Work required:
Set down exactly the lines below, starting at the one that contains "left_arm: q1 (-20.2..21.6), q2" and ending at the one that contains "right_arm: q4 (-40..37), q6", with both of those lines included and nothing else.

(Task data)

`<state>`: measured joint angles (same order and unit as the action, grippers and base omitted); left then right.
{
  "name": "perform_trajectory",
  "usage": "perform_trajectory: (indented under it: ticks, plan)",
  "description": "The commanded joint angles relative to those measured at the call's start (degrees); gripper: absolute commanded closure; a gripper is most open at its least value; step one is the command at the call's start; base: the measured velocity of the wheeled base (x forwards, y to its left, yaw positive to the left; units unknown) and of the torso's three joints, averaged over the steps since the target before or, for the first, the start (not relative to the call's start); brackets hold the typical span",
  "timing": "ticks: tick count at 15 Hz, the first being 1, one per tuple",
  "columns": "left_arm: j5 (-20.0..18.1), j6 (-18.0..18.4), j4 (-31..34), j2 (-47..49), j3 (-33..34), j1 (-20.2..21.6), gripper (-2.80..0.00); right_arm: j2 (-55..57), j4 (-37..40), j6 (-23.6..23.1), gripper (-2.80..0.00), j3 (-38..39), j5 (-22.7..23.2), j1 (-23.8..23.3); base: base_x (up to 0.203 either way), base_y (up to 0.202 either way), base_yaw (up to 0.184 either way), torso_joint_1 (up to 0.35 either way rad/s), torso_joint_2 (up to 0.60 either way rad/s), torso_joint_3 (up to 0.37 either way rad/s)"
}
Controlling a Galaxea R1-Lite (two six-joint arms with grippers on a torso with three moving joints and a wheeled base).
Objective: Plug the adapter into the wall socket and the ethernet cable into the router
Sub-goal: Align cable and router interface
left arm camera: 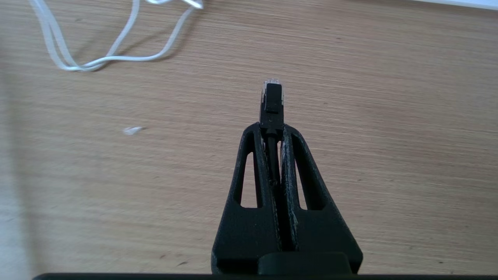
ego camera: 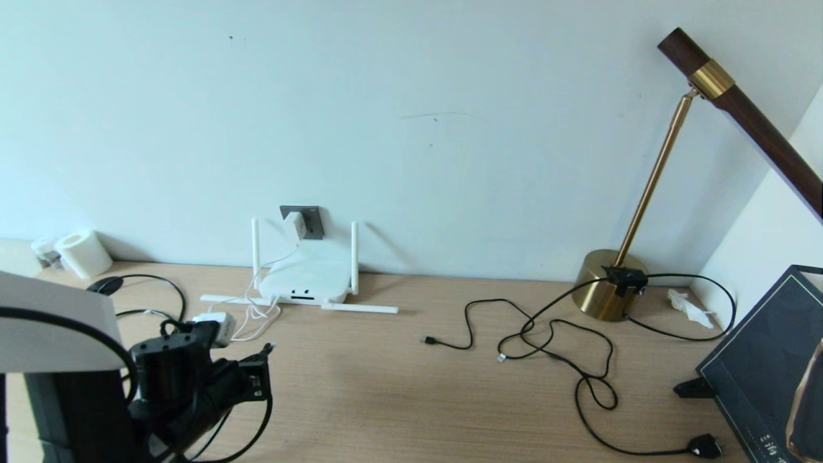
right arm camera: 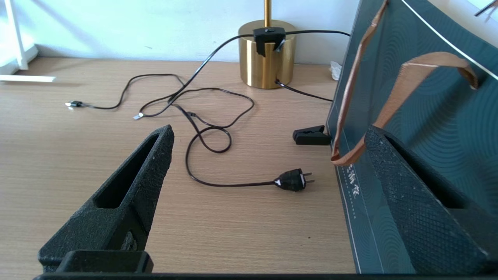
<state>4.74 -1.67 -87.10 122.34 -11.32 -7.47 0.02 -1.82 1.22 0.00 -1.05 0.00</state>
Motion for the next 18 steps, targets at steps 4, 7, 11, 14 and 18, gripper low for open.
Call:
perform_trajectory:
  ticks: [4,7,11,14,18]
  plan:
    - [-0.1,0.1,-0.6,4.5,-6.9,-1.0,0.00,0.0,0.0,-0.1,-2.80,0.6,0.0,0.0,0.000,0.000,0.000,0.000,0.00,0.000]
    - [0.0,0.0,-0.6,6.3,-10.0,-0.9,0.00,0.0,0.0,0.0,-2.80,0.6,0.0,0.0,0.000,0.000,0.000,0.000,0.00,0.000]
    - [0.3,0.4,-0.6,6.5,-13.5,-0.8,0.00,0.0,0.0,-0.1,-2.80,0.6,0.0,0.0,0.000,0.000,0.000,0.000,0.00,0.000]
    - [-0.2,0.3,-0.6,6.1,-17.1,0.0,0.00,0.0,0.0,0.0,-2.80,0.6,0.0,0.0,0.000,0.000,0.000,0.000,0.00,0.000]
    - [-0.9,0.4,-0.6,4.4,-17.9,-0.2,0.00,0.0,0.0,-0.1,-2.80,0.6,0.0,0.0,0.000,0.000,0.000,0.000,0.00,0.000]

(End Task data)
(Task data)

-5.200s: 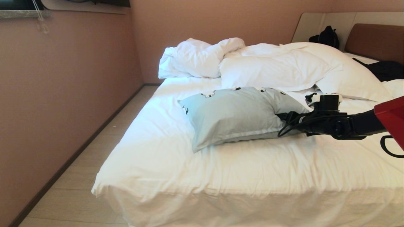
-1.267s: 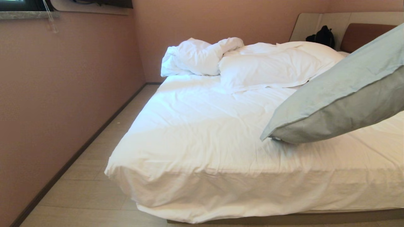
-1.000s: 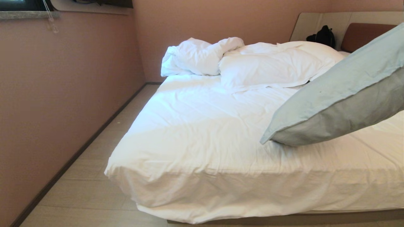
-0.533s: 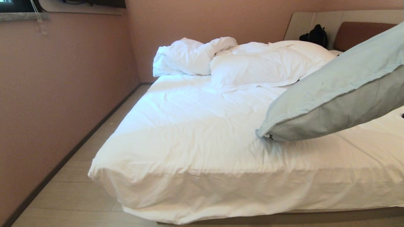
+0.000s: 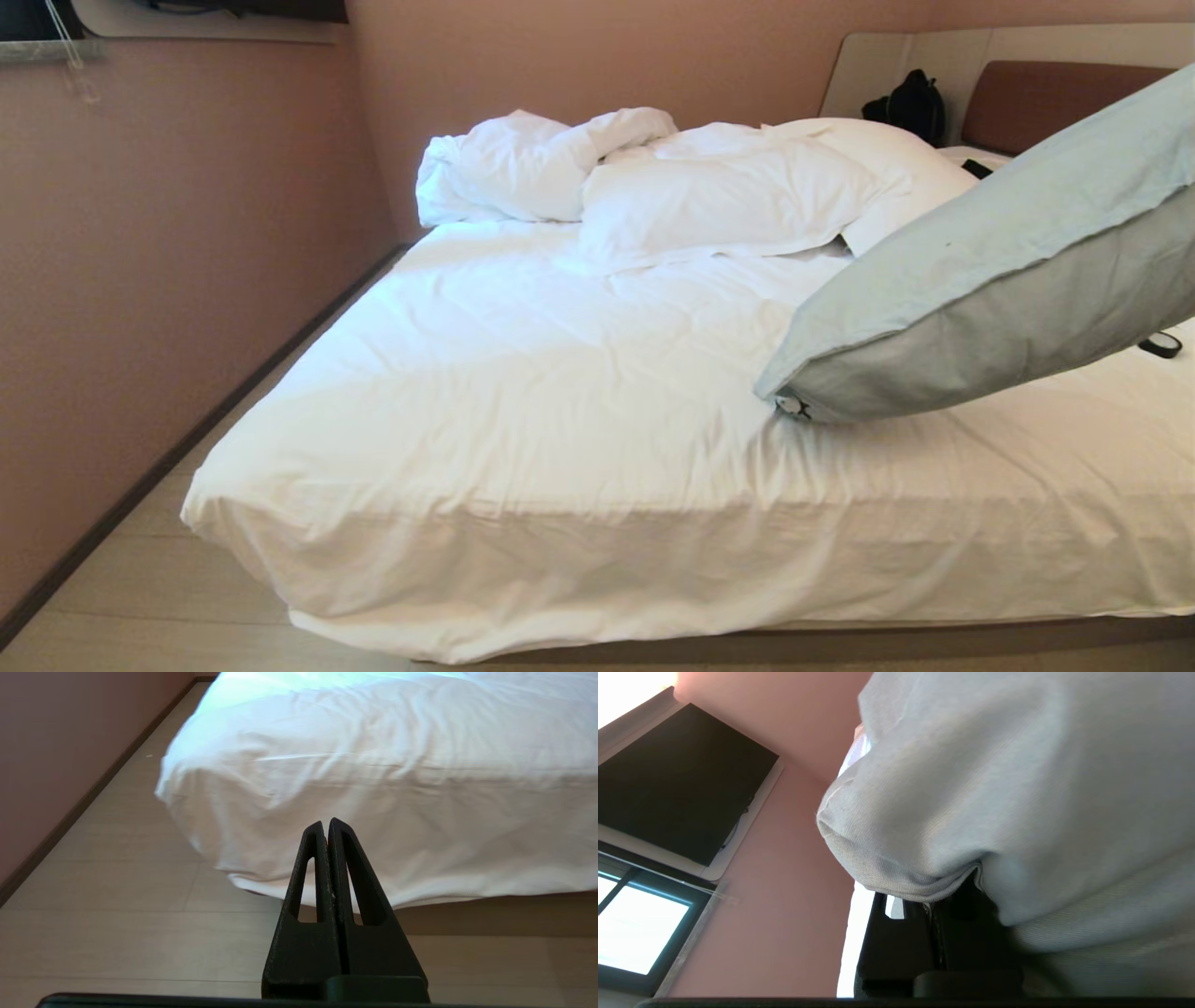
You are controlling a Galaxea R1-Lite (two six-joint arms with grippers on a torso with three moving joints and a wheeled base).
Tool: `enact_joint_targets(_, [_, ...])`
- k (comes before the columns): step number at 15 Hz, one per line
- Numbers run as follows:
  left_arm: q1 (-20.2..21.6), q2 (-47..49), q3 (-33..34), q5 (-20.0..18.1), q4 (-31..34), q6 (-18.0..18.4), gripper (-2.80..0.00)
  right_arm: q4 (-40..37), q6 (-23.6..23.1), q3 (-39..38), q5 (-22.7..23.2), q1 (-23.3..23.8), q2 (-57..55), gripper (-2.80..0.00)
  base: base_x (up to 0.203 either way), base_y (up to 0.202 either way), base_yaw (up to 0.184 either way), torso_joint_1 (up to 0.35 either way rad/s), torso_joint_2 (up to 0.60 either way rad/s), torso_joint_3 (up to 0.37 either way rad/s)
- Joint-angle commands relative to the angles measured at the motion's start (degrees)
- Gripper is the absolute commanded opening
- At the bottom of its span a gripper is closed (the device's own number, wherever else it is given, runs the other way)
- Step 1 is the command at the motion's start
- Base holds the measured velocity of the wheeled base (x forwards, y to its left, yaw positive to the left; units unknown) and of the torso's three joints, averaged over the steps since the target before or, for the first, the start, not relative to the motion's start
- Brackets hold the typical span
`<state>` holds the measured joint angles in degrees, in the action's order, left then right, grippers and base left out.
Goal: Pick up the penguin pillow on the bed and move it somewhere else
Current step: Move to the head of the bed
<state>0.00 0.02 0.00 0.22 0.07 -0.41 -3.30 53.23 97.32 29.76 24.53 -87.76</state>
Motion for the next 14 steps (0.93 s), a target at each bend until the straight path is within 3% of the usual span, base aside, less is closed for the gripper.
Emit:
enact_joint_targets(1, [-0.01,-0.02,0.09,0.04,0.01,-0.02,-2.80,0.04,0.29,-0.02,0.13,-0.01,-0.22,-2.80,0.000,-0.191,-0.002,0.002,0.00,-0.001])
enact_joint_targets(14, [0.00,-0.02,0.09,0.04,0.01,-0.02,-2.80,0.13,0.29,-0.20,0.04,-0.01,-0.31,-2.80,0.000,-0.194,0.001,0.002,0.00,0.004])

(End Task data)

Response area:
  left_arm: q1 (-20.2..21.6), q2 (-47..49), q3 (-33..34), q5 (-20.0..18.1), q4 (-31..34), q6 (-18.0..18.4), gripper (-2.80..0.00)
  right_arm: q4 (-40..37), q6 (-23.6..23.1), q3 (-39..38), q5 (-22.7..23.2), q1 (-23.3..23.8), q2 (-57..55), gripper (-2.80..0.00)

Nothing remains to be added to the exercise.